Generally, consumer-quality brushes have plastic handles that are injection molded. To produce such a handle, a mold with two halves is clamped together and molten plastic is injected into the mold. The liquid plastic quickly hardens and the mold is opened. Many handles can be made in a series of molds that are connected. All the plastic handles are attached by a 'stringer' or long, thin piece of plastic that must be broken to disconnect the handles. The handles do not require finishing.
Choosing A Paint Brush
Putting on the handles
- 7 The brush heads are stacked up one on top of another after they are dried. The brush heads are taken, one at a time, and automatically inserted with the plastic molded handle which is forced against the ferrule.

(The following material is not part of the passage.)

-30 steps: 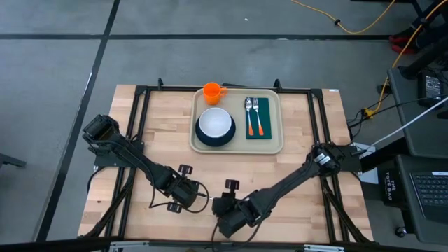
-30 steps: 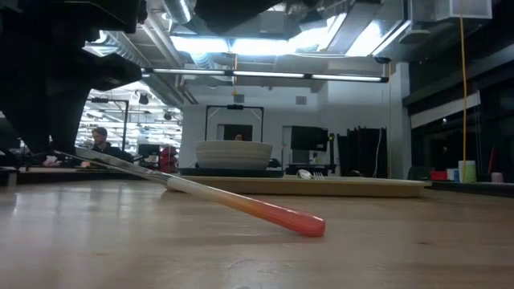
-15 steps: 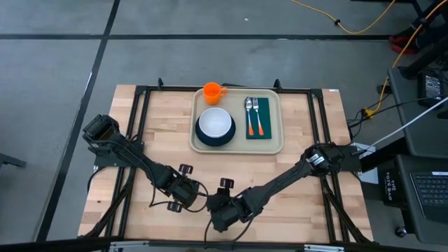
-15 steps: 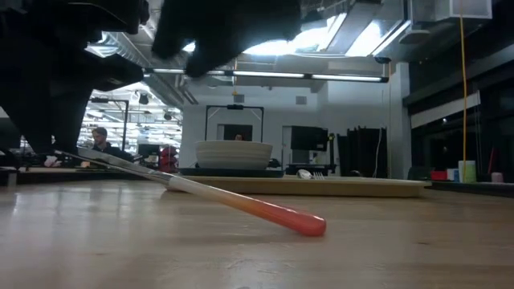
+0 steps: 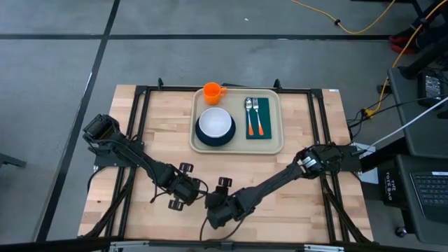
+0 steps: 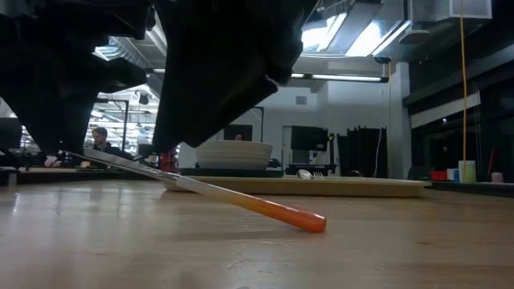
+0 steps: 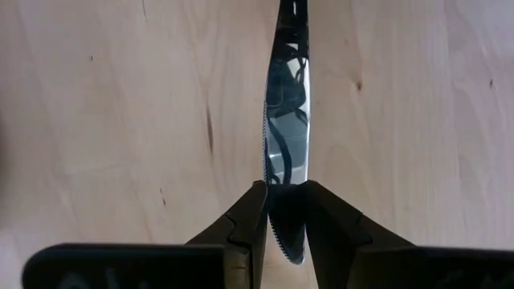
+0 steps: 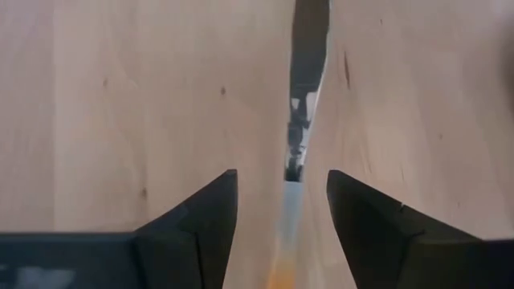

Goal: Set up tray
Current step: Put the orange knife on the dark green napkin on the gray tray

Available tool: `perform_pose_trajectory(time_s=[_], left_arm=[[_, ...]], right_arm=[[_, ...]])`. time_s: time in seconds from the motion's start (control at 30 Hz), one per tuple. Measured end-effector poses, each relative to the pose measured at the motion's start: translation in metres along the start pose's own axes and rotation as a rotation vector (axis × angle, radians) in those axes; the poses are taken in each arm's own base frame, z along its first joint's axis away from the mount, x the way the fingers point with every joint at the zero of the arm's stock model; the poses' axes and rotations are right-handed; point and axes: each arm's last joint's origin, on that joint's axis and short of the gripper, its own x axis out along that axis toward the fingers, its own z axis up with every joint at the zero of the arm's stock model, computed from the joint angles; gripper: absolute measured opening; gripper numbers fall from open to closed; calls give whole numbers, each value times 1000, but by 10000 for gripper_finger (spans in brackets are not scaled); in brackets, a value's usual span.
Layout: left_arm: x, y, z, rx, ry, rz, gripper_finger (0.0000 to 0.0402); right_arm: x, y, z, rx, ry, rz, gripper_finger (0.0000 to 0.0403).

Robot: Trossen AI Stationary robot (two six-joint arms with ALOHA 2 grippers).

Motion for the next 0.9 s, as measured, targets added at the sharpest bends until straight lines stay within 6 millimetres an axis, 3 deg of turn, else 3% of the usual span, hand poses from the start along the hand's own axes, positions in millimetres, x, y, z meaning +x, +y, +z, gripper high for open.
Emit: perform_pose_trajectory(time_s=[0.43, 0.9], left_arm=[[0, -1, 0, 5, -5, -6, 63], [0, -1, 0, 4, -5, -6, 63]], right_arm=[[14, -5, -10, 33, 42, -18, 197], [23, -10, -5, 61, 20, 5, 197]])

After insertion, the handles are nailed or riveted by machine and crimped to the ferrule so the brush head stays securely on the handle.
Packaging
- 8 The same machine that inserted the handle into the ferrule also takes each finished brush and automatically packages the brushes individually. However, a number of paintbrushes come with minimal or no packaging and are sold in bins or cartons at the point-of-sale. Many brushes have minimal packaging that includes only small cardboard packaging that does not run the length of the brush.
Quality Control
Brushes are extraordinarily varied in quality. Brush quality is determined by the use of materials and the methods of construction and the quality of a brush is generally well-marked on the packaging. Even if a brush is of lower-grade consumer quality, the materials are carefully monitored and chosen for their effectiveness as brush materials. Inferior brushes (and very cheap ones) are produced by using synthetic filament that is thick, untapered and unfeathered as the bristles show every brush stroke. Bristle that is used for consumer-grade brushes is often imported and is inspected once it arrives in the factory. The mixing process and particularly the finishing process ensures that adequate
Brush manufacturers employ brush inspectors who control quality by assessing the product at many stages of production. Furthermore, most American plants encourage the employees to visually monitor quality since so many of the processes described above are accomplished in plain sight and not within a 'black box' of machinery. Employees are asked to pull pieces off the line when they believed the product is inferior.
Byproducts/Waste
The primary byproducts of this manufacturing process are dust created from mixing filaments or bristle, handling plastic handles or ferrules, cutting out wooden or cardboard plugs, etc. Thus, most factories are vacuumed constantly using automatic systems. Epoxies used to secure the bristles within the ferrule and plug should not be inhaled extensively so the epoxies are ducted and filtered. Most of the parts of a paintbrush are recyclable (the ferrule perhaps is not). Plastic handles can be recycled, bristles can be re-mixed. No harmful solvents are used in the manufacture of the paintbrush.
Where to Learn More
Books
Gottlieb, Leonard. Factory Made: How Things are Manufactured. Boston: Houghton Mifflin Co., 1978.
Greeley, Horace et al. The Great Industries of the United States. Hartford: J.B. Burr & Hyde, 1872.
Sloan, Annie and Kate Gwynn. Classic Paints and Faux Finishes. Pleasantville, NY: The Reader's Digest Association, Inc., 1993.
A Paint Brush For Painting In Tight Areas
Other
Osbom International. http://www.osbom.com . Zip explorer mac.
Paint Brushes Lowes
Wooster Brush Company. 'All About Paint Applicators: Information and Sales Tips.' Wooster, OH: The Wooster Brush Company.